Each line from the one holding "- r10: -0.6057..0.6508" through the final line of the data below is to be given again exactly, and no other line is to appear.
** SOURCE INFORMATION follows **
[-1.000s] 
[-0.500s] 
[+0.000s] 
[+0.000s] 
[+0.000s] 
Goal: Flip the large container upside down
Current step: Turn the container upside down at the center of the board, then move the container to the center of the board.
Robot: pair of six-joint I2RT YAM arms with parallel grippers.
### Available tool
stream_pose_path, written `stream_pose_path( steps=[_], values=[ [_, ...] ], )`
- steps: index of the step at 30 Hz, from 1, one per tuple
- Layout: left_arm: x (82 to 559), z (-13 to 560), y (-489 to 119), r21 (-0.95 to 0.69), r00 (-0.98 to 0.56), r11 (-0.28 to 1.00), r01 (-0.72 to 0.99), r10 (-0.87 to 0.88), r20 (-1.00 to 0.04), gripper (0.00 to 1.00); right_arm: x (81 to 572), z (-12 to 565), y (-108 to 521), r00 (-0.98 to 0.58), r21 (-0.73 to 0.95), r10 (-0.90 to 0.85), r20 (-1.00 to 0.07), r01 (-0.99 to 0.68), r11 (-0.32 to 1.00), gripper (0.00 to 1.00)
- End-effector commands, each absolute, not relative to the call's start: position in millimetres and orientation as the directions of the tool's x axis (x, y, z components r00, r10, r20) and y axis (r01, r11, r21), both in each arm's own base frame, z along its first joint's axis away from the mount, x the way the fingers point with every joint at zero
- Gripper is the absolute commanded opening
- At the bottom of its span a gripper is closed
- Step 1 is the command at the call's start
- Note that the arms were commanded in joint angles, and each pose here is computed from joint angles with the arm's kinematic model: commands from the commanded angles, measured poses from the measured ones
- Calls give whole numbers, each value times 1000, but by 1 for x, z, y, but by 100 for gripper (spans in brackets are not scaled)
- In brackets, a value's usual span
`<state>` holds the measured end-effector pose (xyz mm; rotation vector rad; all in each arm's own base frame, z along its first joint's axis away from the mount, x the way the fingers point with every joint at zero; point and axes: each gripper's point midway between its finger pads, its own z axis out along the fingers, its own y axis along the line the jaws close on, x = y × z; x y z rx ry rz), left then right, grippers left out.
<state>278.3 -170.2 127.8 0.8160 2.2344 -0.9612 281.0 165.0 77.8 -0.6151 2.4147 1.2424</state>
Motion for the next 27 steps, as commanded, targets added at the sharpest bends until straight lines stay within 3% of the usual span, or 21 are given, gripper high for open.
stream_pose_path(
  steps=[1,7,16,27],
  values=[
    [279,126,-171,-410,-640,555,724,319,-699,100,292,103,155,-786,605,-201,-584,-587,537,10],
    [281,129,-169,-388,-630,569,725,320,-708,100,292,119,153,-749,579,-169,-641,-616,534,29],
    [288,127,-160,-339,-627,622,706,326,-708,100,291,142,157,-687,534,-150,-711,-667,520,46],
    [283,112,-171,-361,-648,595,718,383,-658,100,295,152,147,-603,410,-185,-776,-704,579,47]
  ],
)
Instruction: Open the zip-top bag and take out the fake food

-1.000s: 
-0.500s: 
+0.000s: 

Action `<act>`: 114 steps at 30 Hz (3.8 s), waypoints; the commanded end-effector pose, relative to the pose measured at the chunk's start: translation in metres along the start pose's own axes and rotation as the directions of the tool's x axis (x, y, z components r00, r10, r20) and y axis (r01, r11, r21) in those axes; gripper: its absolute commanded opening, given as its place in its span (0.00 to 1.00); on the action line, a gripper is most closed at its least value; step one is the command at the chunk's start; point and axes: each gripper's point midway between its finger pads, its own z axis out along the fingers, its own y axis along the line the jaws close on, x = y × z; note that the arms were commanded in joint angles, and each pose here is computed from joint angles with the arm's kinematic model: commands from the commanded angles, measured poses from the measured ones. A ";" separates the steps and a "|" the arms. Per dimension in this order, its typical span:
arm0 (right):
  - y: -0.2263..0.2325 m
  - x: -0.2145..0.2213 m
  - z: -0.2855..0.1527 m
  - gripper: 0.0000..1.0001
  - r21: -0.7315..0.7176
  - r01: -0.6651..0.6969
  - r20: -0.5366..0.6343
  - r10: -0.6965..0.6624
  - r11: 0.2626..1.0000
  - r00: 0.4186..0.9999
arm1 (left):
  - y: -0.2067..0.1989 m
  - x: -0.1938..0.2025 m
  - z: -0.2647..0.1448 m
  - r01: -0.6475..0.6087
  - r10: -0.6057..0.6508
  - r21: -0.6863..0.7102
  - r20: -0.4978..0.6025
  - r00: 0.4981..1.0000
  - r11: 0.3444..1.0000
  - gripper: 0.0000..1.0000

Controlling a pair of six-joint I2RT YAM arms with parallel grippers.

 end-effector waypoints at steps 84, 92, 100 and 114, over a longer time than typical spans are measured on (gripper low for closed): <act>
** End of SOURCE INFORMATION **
== EXERCISE RESPONSE ==
  - r10: -0.6057..0.6508
  - r21: -0.6863..0.7102
  - r20: -0.4978..0.6025
  - r00: 0.4981..1.0000
  - r11: 0.3444..1.0000
  - gripper: 0.0000..1.0000

Controlling a pair of six-joint I2RT YAM arms with parallel grippers.

 end-effector waypoints at steps 84, 92, 100 and 114, over a longer time than typical spans are measured on (gripper low for closed): <act>

This exercise has been completed.